Design Review Board approves Andrew Soliz's lodge with stipulation that more elements be added to his Bluebird Canyon backyard to increase privacy.

August 09, 2012|By Joanna Clay
  • Andrew Soliz stands with his backyard sweat lodge in Bluebird Canyon.
Andrew Soliz stands with his backyard sweat lodge in Bluebird… (DON LEACH, Coastline…)

The first olive branch — or, in this case, a bamboo shoot — has been extended to a neighbor of a Bluebird Canyon home who hosts monthly sweat lodges.
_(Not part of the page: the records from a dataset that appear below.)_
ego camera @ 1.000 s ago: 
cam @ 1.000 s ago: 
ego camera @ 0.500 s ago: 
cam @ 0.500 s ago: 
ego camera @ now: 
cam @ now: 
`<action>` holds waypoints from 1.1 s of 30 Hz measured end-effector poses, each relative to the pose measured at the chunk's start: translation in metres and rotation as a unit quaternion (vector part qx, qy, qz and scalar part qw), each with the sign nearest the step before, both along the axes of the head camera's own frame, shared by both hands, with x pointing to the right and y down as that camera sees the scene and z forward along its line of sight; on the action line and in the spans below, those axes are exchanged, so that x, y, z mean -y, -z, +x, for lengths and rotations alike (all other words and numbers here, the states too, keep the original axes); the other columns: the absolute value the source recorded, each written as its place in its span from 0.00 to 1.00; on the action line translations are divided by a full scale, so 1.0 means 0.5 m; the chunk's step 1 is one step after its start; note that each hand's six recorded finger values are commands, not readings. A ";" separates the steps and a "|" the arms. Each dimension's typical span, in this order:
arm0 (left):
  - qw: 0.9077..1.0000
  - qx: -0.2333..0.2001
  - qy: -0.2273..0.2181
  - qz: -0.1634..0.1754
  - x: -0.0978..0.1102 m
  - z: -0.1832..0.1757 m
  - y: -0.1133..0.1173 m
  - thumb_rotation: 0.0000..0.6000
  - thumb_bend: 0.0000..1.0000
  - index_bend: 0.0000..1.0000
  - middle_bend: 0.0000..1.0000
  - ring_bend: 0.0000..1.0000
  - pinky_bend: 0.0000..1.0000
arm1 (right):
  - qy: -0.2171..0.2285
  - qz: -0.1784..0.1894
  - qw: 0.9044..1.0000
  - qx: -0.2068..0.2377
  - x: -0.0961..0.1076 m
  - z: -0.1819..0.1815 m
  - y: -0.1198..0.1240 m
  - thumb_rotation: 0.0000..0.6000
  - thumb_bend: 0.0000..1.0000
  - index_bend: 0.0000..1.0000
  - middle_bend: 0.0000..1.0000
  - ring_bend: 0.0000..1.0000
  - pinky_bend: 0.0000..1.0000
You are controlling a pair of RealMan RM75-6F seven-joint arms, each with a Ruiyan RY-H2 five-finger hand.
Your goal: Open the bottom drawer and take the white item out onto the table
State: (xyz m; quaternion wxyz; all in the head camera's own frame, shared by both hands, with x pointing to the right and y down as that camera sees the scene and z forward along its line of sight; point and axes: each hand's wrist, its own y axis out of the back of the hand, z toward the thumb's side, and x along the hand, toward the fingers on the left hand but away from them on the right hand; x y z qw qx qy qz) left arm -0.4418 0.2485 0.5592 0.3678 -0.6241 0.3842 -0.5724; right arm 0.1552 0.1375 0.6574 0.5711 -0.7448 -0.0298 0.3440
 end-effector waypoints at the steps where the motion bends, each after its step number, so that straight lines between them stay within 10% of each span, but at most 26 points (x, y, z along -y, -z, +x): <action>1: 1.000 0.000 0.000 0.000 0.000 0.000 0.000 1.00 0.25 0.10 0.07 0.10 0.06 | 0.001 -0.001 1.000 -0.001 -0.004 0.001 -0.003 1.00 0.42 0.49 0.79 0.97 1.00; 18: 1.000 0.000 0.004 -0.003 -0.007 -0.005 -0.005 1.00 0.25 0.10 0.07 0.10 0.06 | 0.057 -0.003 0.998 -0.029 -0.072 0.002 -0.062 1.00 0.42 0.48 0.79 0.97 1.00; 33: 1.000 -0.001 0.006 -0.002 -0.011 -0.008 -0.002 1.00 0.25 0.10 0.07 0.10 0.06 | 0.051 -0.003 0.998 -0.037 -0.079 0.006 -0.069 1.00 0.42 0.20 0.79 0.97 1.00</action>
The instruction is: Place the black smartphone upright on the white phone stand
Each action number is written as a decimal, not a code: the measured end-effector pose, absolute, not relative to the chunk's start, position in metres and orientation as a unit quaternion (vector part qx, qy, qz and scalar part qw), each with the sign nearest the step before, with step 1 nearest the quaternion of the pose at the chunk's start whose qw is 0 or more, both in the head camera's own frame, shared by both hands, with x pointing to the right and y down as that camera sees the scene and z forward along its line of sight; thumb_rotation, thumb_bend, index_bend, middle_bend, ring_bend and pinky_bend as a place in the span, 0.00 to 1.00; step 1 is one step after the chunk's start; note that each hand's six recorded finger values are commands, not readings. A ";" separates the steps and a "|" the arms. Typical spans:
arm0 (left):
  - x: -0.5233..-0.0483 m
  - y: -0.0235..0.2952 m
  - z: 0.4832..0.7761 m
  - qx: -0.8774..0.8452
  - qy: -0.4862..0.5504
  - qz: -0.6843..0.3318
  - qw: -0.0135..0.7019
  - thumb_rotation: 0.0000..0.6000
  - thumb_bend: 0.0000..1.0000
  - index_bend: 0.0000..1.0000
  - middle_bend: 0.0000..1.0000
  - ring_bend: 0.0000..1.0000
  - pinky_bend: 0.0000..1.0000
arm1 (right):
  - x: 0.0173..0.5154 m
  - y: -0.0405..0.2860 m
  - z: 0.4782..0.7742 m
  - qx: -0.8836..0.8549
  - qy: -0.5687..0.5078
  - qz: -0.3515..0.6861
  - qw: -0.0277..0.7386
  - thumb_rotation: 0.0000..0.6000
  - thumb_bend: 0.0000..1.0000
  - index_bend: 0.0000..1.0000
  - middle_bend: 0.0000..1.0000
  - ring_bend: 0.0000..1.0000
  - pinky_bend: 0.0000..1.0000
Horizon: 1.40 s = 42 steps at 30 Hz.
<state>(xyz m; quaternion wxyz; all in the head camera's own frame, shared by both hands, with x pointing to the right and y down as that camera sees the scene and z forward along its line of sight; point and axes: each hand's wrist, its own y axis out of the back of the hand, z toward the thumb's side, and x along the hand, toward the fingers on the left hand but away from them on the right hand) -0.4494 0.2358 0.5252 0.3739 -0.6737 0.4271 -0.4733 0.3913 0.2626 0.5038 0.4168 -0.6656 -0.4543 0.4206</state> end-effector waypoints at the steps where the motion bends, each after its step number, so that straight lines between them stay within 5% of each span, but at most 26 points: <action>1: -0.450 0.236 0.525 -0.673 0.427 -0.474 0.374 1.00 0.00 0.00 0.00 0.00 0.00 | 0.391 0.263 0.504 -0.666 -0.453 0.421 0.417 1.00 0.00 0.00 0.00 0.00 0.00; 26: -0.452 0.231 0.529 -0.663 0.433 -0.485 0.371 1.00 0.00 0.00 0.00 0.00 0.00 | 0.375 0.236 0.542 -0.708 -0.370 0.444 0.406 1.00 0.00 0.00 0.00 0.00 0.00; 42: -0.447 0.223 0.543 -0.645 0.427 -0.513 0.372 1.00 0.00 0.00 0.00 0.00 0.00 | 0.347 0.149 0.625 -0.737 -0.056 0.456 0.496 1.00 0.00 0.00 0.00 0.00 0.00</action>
At a meeting last month, the Design Review Board voted 4-1 in favor of Andrew Soliz's sweat lodge on the 900 block of Meadowlark Drive, as long as he does more to shield the lodge from neighbors by expanding his bamboo hedge with additional shrubbery.

Soliz, who lives with his wife, Carrie Woodburn, started the sweat lodge when he moved to town late last year.

Half Pueblo, half Mayan, 48-year-old Soliz said he learned the practices from the Lakota tribe and has been conducting traditional sweat lodges in the U.S. for 12 years.

He has worked with at-risk youth and adults incarcerated at San Quentin State Prison. He's also a builder, handyman and artist.

At the July 26 Design Review Board meeting, the majority of public comments were in support of Soliz's sweat lodge, except for one.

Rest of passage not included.